Problem details -> Please transcribe the data that follows exactly as given, leaving out every picture.

Given data ->
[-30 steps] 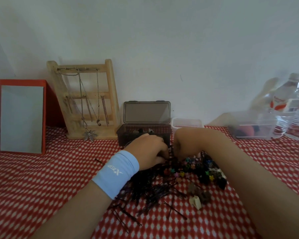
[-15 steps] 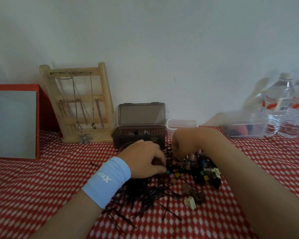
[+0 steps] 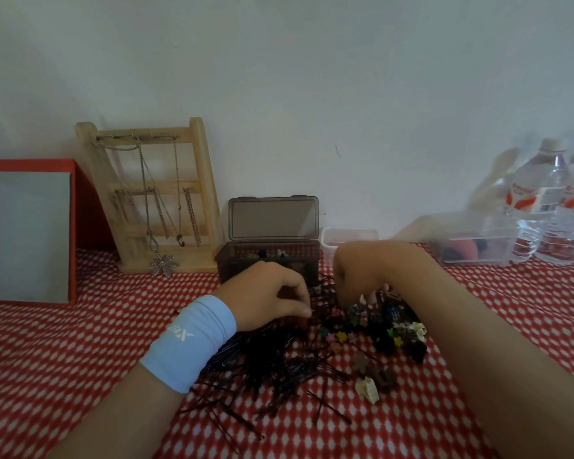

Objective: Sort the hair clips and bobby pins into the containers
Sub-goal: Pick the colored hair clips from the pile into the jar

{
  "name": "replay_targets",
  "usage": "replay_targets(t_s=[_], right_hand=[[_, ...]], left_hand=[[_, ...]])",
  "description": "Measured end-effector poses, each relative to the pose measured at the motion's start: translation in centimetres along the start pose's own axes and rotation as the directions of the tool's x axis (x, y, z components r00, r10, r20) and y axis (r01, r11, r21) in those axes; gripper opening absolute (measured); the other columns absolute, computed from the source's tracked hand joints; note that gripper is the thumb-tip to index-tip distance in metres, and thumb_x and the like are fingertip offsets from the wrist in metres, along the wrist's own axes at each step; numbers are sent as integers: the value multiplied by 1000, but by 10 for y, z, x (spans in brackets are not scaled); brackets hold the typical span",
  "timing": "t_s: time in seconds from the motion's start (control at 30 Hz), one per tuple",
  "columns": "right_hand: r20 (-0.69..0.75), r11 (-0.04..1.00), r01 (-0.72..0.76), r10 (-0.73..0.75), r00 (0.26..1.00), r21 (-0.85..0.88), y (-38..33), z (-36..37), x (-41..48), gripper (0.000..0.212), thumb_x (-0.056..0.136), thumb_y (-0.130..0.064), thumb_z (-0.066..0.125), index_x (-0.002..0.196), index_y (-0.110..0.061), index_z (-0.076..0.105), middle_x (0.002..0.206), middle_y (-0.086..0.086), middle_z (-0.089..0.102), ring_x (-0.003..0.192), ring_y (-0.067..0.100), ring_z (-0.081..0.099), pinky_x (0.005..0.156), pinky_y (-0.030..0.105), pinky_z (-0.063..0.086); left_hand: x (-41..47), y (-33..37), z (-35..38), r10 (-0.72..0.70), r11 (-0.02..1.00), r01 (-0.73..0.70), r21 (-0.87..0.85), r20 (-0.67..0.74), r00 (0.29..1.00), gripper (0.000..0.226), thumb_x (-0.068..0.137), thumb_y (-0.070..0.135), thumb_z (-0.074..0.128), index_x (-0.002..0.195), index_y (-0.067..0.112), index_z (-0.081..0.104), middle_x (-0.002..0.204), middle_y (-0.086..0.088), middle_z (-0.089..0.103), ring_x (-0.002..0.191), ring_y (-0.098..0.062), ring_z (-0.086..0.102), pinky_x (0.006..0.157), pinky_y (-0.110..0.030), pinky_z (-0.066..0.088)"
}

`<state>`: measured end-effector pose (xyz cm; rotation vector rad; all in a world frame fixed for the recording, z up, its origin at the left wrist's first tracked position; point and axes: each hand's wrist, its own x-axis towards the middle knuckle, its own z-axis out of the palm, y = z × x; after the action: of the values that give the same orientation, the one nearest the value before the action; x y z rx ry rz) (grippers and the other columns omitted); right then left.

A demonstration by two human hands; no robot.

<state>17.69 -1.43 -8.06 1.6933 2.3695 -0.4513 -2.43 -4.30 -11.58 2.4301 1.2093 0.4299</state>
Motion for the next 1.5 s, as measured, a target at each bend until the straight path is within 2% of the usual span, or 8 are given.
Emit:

Solution to this task ->
[-30 steps] 
[-15 steps] 
[+0 steps] 

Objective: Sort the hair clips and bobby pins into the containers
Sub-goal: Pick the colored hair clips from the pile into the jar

{
  "name": "replay_targets",
  "usage": "replay_targets(t_s=[_], right_hand=[[_, ...]], left_hand=[[_, ...]])",
  "description": "Measured end-effector poses, each relative to the pose measured at the motion's start: translation in centimetres along the start pose's own axes and rotation as the directions of the tool's x axis (x, y, z components r00, r10, r20) and y axis (r01, r11, r21) in those axes; gripper opening absolute (measured); the other columns absolute, computed from the source's tracked hand joints; note that gripper is the thumb-tip to index-tip distance in metres, and thumb_x and the like are fingertip offsets from the wrist in metres, along the wrist's own axes at each step; numbers are sent as integers: the value multiplied by 1000, but by 10 for y, z, x (spans in brackets are not scaled); brackets hold the typical span",
  "timing": "t_s: time in seconds from the motion's start (control at 30 Hz), one per tuple",
  "columns": "right_hand: r20 (-0.69..0.75), r11 (-0.04..1.00), r01 (-0.72..0.76), r10 (-0.73..0.75), r00 (0.26..1.00), r21 (-0.85..0.88), y (-38..33), z (-36..37), x (-41..48), gripper (0.000..0.212), thumb_x (-0.056..0.136), thumb_y (-0.130..0.064), thumb_z (-0.066..0.125), index_x (-0.002..0.196), index_y (-0.110..0.061), index_z (-0.076..0.105), middle_x (0.002..0.206), middle_y (-0.086..0.086), middle_z (-0.089..0.102), ring_x (-0.003..0.192), ring_y (-0.067..0.100), ring_z (-0.081..0.099), pinky_x (0.005..0.156), pinky_y (-0.030..0.105), pinky_z (-0.063..0.086); left_hand: x (-41..47), y (-33..37), z (-35..38), r10 (-0.72..0.70), r11 (-0.02..1.00), r01 (-0.73..0.70), r21 (-0.87..0.85), r20 (-0.67..0.74), r00 (0.29..1.00), gripper (0.000..0.226), thumb_x (-0.068..0.137), thumb_y (-0.070..0.135), thumb_z (-0.074..0.128), index_x (-0.002..0.195), index_y (-0.067..0.112), index_z (-0.081..0.104), middle_x (-0.002..0.204), middle_y (-0.086..0.088), middle_z (-0.089..0.103), ring_x (-0.002..0.191), ring_y (-0.098..0.062), ring_z (-0.086..0.102), pinky_x (0.006..0.157), pinky_y (-0.110..0.030), pinky_z (-0.066..0.088)"
}

`<state>`: measured end-effector pose (xyz cm; rotation vector rad; all in a world frame fixed for the recording, z up, its origin at the left wrist's first tracked position; point and axes: each hand's wrist, its own x-axis towards the middle knuckle, its own z-axis out of the palm, y = z × x; after the action: of the values that give the same orientation, the one nearest the value before the action; x y z rx ry rz) (grippers and the other columns omitted); right then left.

A demonstration by two human hands; no robot.

<state>17.69 -1.43 -8.06 1.6933 2.3695 -0.4513 -2.43 -4.30 -11.58 2.4301 1.2093 0.4299</state>
Motion for the next 1.5 s, as measured, a target at each bend until the straight path is within 2% of the usual span, or 8 are given.
Emit:

Nothing else is required for this exercise.